Мужчина ухмыльнулся, и санитар разозлился ещё больше:
– Я тебе скажу, кто здесь Бог. Бог здесь я. Ты понял меня, придурок? А ты никто. Ничтожество. И сидеть тебе здесь, пока не сдохнешь. И будь уверен, я прослежу, чтобы это было как можно болезненней.
– О, мистер Билл Скайз, ваша самоуверенность меня все больше и больше восхищает. Только вот одно меня смущает, хватит ли вам жизни, чтобы увидеть мою смерть? Скорее, ее увидят ваши правнуки. Если повезет, конечно.
– Ты что мелешь, ублюдок? – Билл толкнул мужчину к стене и придавил ему дубинкой горло. Мужчина тихо захрипел. – Угрожать мне вздумал? Ты удивишься, насколько близка твоя смерть. А когда ты сдохнешь, я станцую джигу на твоей поганой могиле!
Прошипев это, Билл плюнул мужчине в лицо, отошёл назад и смахнул пот со лба. После натужно улыбнулся напарнику:
– Том, веди этого мудака в комнату свиданий.
Том подтолкнул мужчину к выходу.
Длинный коридор освещали яркие лампы. Пол здесь был выложен крупной белой плиткой, а стены выкрашены в непонятный цвет, характерный для больницы. Вдоль коридора тянулись толстые стеклянные двери, за которыми виднелись застывшие в странных позах пациенты, на их бледных лицах маячили вымученные улыбки.
Пройдя коридор, санитары остановились у решетчатой двери. Том вставил ключ, и та со скрипом отъехала в сторону. Билл подтолкнул мужчину вперед, к лифту. Том закрыл за собой дверь и нажал на кнопку. Двери лифта открылись, пропуская их внутрь.
– Это непозволительно говорить со мной так грубо, – произнес мужчина, со скукой глядя в потолок. Том и Билл переглянулись.

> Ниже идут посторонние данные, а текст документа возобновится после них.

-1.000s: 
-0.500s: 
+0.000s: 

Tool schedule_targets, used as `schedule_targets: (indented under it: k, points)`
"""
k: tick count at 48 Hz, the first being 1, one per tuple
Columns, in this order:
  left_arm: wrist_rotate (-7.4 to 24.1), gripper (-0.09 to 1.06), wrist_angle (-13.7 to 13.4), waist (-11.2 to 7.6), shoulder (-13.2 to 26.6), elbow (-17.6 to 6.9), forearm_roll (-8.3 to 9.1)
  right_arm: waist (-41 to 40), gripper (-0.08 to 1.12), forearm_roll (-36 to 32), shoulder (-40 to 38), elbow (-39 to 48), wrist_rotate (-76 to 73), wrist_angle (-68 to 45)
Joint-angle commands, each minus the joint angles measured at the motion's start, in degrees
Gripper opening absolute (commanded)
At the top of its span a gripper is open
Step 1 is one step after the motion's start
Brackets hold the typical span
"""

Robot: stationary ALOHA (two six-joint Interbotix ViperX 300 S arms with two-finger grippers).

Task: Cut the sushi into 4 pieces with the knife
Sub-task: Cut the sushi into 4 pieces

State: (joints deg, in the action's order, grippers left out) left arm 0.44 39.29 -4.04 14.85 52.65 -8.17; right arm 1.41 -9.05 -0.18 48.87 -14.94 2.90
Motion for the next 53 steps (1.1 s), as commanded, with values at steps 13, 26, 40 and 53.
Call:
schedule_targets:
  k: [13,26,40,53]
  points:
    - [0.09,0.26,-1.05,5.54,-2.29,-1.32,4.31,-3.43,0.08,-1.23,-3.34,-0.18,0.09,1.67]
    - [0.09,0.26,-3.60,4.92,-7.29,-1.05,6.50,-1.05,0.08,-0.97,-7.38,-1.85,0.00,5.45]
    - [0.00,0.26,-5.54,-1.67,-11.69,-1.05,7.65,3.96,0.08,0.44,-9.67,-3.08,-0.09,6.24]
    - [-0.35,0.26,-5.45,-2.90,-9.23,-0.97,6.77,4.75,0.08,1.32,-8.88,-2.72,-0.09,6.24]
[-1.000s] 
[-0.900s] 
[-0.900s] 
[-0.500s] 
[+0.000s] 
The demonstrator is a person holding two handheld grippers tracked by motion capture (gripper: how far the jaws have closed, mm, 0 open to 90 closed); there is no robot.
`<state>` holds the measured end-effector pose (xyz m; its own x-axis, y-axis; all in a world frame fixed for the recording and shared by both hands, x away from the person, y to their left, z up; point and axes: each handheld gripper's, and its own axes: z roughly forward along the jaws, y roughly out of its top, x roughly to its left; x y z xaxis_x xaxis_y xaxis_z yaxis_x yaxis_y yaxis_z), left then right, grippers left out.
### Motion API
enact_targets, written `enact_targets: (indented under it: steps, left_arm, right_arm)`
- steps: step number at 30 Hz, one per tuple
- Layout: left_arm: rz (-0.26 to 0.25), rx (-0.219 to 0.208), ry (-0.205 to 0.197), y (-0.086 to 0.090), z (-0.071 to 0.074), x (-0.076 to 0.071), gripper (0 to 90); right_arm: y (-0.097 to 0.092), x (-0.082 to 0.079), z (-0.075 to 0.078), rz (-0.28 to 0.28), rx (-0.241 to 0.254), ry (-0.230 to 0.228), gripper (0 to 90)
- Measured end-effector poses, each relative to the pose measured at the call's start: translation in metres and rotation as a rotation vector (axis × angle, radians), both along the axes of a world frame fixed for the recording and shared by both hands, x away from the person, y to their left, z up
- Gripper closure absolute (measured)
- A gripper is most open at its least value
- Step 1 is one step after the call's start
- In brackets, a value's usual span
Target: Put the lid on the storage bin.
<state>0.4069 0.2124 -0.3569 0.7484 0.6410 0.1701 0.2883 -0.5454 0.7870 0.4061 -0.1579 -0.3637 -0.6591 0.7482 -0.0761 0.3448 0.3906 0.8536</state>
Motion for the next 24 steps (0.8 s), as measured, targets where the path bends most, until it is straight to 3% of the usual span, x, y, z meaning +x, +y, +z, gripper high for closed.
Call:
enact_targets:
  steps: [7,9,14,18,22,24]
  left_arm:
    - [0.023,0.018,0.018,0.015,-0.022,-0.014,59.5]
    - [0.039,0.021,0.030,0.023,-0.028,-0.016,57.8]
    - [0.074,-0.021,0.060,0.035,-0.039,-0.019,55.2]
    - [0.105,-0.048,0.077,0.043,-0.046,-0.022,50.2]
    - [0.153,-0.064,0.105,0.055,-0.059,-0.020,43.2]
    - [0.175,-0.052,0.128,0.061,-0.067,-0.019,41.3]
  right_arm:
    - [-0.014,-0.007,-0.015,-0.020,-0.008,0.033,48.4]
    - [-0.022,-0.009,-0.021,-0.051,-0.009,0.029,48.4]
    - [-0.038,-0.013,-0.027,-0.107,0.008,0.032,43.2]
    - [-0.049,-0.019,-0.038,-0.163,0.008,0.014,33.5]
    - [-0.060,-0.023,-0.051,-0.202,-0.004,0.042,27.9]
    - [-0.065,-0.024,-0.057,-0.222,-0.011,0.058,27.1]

– Ты еще не знаешь, что такое грубость, – ухмыльнулся Билл. Двери открылись, и санитар выпихнул мужчину из лифта, затем проводил его в комнату для свиданий.
– Не шути со мной, – пригрозил ему Билл дубинкой.
– Садись, – скомандовал Том. Мужчина молча опустился на стул. Том снял наручники и вышел из комнаты. Билл последовал за ним.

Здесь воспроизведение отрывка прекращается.